Not, majority of the NoSQL databases also have SQL-like support for the query language. So, the use of a functional optimizer is necessary. When you do not have any good optimizer, the developers also have to live with the feature restrictions, and also, the DBAs need to suffer some performance issues. The use of a database optimizer will help find a reliable solution for this issue.

Database optimizer

An ideal query optimizer will choose the optimal index and access the ideal paths to execute the given query. The SQL optimizers will help decide the following aspects before creating an execution tree at higher levels.

  • Rewrite of query based on the heuristics or cost or both.
  • Select the index.
  • Selection of the most optimal index or indexes for each of given table (this is also specified as keyspaces in case of Couchbase N1QL and collection on MongoDB)

Based on the index selected, you may choose predicates to push down, see if the query got covered or not, and decide on the sort of pagination strategy executed.

Join reordering

You may consider the specific case of MongoDB restriction. An ideal collection may have at most one text index.  It will document other restrictions too along with it. Let us further discuss why you should care about such a restriction.

The general NoSQL DBs like MongoDB will encourage the users to denormalize or aggregate the schema to create a single and large document representing any given object as a partner, a user, or a customer. So, the majority of the operations may happen on a single JSON document. In this case, a single customer document will be containing customer orders, customer information, shipping and billing information about that specific customer, etc. having a single search index further means that you have to create a single and large index by combining all fields you may want to search. There is a problem here in this case. While you search for the customer address, you may not want to see the shipping address instead. Also, when you try to search for the order ID of shipping, you may not want to see the item return order ID.

Usually, the search indexes are built with an inverted-tree structure; however, MongoDB has further chosen to build the same with a B-Tree index. But this is less likely to be an issue in a real-time scenario. Text indexes may generate a linear array of tokens and further index them. So, it is in the form of an array index. The size of this index may grow exponentially while you use the array indexes. An index’s size will increase linearly to reach several word indexes and not the number of documents. It may also cause some issues. For database-related queries and support, you may check out the offerings of RemoteDBA.com.

You need to consider further whether it is a problem with the database optimizer. While you have many indexes, the optimizer may choose the most appropriate index for the given query. If you tend to restrict it to only one index, then the choice is much easy. However, this can be a symptom of a larger problem too in MongoDB optimizer, with which you may make some ad-hoc decisions to end in some restrictions finally.

The query language of MongoDB is much simplistic even if it tries to mimic the SQL syntax. Let us see a few instances as to how MongoDB optimizer handles the same.

  • Query rewrite: It is unsupported. The queries of MongoDB are very simplistic in save(), find(), remove(), and update() modes. Usually, the aggregation pipeline is verbose and procedural. While it is possible to rewrite theoretically, there is nothing in the documentation or the plan to indicate any such query rewrites.
  • Index selection: This is supported. The optimizer of MongoDB will try to pick up the most suitable index for each part of the query, and the index can be effectively used.
  • Join reordering: Not supported. MongoDB’s $lookup function comes as a part of its convoluted aggregation framework in which the query is primarily written as a Unix pipeline, which is a procedural approach.
  • Join type selection: This is also unsupported as there is only one type of join available in MongoDB. MongoDB also has constrained outer join support through the $lookup operator. The arrays area is also unsupported in the join condition. If you use the $lookup function, then the optimizer may automatically use the default join algorithm. There is also no mention of what type of join is done.

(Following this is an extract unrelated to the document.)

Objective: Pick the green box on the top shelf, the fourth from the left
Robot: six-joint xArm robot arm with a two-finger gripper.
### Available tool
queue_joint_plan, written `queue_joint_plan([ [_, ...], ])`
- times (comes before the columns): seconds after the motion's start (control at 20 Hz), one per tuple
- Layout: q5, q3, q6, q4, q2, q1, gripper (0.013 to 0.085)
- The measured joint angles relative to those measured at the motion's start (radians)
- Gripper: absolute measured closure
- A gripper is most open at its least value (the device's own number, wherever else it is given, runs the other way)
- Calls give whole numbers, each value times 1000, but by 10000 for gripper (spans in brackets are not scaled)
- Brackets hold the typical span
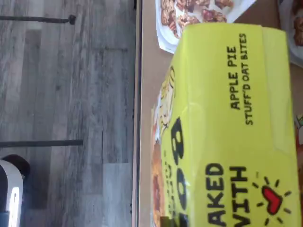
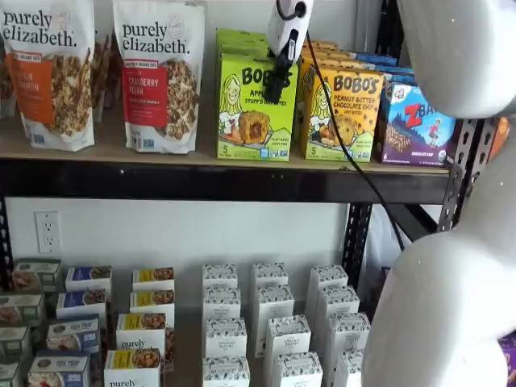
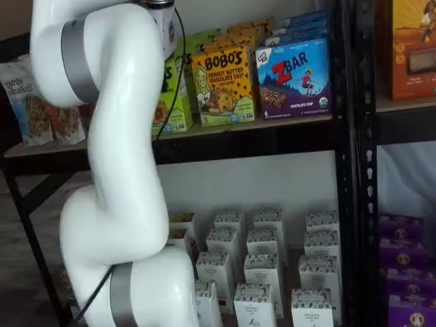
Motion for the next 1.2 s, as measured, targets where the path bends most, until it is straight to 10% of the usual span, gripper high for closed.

Overall, the query optimizer of MongoDB query will make the index selection before creating an execution plan, but this tends to select the indexes in a very odd fashion, which is neither by rule nor by the related statistics.

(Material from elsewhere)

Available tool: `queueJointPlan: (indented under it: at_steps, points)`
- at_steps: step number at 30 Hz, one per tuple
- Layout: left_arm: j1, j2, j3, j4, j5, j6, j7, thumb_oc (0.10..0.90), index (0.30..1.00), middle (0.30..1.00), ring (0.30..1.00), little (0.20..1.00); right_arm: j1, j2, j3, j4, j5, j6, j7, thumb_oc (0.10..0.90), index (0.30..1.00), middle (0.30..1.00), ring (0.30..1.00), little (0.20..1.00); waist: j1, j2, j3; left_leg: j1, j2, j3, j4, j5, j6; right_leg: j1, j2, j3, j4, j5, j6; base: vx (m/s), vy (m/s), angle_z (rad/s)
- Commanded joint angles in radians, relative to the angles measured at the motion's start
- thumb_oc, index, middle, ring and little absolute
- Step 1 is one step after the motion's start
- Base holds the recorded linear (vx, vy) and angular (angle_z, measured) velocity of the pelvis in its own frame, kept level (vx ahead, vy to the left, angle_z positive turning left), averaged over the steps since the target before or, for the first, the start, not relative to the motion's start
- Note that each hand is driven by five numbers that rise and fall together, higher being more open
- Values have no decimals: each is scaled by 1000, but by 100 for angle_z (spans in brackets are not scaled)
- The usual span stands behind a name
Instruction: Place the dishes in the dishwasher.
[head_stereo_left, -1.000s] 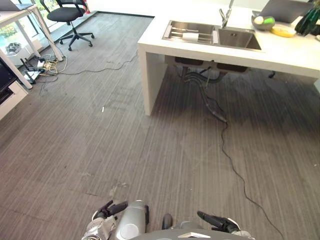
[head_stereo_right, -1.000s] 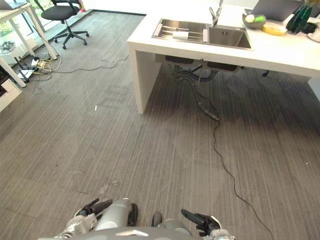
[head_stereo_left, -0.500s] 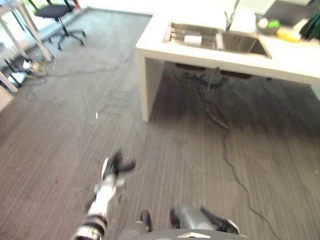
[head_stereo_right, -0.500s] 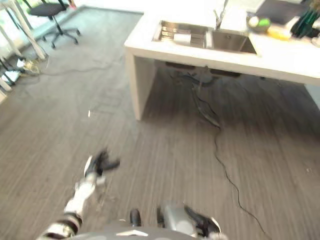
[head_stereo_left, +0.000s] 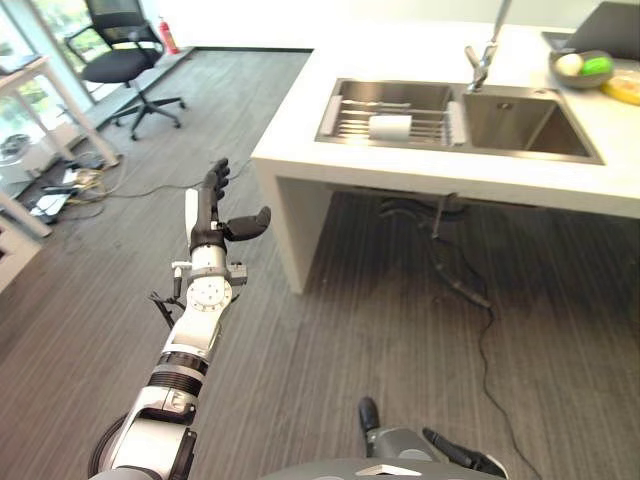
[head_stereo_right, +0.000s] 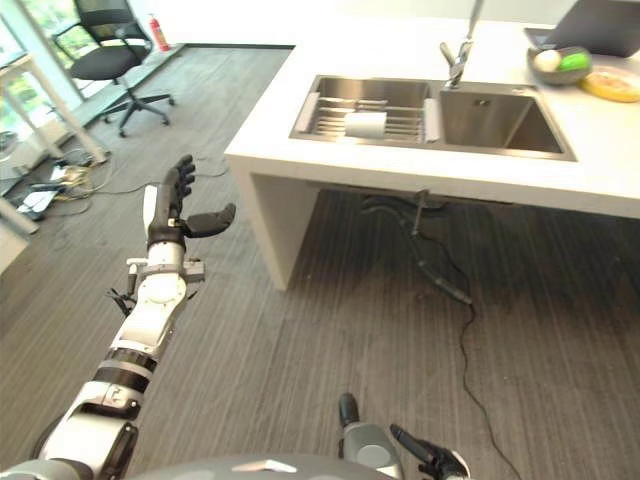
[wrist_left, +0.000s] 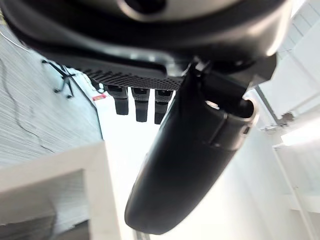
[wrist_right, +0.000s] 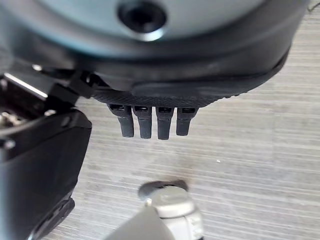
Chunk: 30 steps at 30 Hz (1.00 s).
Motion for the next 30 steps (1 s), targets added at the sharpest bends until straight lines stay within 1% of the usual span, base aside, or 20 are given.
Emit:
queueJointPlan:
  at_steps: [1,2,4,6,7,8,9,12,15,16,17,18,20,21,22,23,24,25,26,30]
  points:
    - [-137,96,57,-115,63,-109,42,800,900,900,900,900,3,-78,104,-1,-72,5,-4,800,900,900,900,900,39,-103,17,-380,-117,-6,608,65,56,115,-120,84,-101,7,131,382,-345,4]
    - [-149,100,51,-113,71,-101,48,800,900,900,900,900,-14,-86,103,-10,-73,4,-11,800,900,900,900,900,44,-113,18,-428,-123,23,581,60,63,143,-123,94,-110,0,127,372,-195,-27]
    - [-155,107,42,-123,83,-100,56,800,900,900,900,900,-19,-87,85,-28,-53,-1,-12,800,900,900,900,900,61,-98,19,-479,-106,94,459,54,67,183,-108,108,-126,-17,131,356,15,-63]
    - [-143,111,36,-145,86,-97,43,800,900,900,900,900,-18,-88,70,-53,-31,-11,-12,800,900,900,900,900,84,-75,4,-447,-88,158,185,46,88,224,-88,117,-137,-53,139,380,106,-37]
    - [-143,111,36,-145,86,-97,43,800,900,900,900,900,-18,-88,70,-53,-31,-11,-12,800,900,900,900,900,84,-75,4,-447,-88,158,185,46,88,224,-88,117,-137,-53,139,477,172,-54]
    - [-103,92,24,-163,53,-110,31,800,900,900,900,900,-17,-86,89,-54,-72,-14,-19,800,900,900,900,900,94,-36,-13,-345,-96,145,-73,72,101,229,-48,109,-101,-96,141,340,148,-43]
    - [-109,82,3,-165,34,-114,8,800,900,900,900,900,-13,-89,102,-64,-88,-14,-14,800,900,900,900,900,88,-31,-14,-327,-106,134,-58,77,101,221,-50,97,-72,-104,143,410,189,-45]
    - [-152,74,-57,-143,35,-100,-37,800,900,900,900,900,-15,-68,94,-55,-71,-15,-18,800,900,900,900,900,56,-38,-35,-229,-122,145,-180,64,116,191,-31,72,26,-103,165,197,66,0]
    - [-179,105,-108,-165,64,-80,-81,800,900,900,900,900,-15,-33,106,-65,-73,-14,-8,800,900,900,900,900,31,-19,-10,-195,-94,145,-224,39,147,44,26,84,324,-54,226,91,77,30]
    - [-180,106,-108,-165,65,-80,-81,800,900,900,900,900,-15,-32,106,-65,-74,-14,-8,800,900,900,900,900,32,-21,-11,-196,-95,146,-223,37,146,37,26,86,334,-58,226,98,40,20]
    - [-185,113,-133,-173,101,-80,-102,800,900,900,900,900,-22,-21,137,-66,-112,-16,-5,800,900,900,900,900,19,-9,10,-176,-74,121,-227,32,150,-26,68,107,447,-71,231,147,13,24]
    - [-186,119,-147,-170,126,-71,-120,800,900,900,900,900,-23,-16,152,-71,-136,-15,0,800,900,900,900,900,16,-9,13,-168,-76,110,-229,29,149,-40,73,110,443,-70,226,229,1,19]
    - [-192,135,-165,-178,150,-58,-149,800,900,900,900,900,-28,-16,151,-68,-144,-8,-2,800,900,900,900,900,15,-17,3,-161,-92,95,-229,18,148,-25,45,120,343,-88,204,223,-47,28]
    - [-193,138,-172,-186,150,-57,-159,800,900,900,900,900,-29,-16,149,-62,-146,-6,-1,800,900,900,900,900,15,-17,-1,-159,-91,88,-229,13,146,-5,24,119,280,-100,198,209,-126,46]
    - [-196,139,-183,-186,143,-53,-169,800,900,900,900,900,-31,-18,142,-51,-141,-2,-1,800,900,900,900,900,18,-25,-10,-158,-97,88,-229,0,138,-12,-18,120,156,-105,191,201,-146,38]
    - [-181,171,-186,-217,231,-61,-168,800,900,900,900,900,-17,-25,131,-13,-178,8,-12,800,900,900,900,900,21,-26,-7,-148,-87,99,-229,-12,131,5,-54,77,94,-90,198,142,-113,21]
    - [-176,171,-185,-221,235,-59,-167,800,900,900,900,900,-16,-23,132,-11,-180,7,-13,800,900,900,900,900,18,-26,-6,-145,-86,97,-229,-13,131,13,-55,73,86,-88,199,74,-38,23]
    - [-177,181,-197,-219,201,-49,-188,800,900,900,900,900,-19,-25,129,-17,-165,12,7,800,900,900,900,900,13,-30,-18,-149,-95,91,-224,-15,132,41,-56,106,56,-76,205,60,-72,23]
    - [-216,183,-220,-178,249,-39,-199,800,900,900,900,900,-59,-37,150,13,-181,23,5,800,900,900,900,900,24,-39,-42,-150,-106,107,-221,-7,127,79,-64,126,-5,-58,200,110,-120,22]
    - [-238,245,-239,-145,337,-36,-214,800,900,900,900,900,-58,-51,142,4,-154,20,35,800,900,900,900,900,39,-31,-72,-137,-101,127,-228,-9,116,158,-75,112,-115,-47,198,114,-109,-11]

To manage all related performance issues and uncertainties, MongoDB offers several unique APIs for managing the query plan cache, flush the specific cache entries, and also to flush the whole plan cache. Instead of developing such applications, developers and MongoDB DBAs may have to manage a plan cache. The DBA’s and developers may not have to manage such plan cache in any other enterprise databases.

Coming back to the actual question of “why users cannot create multiple text indexes on MongoDB?” we can see that building multiple indexes should not be an issue if they are allowed simply. The actual problem here is that while you try to include a text predicate in the query, MongoDB optimizer may become unable to make the right index choice. It will not be able to validate the text indexes against the given predicates. This is because MongoDB optimizer may not follow a natural, logical framework, so this restriction exists.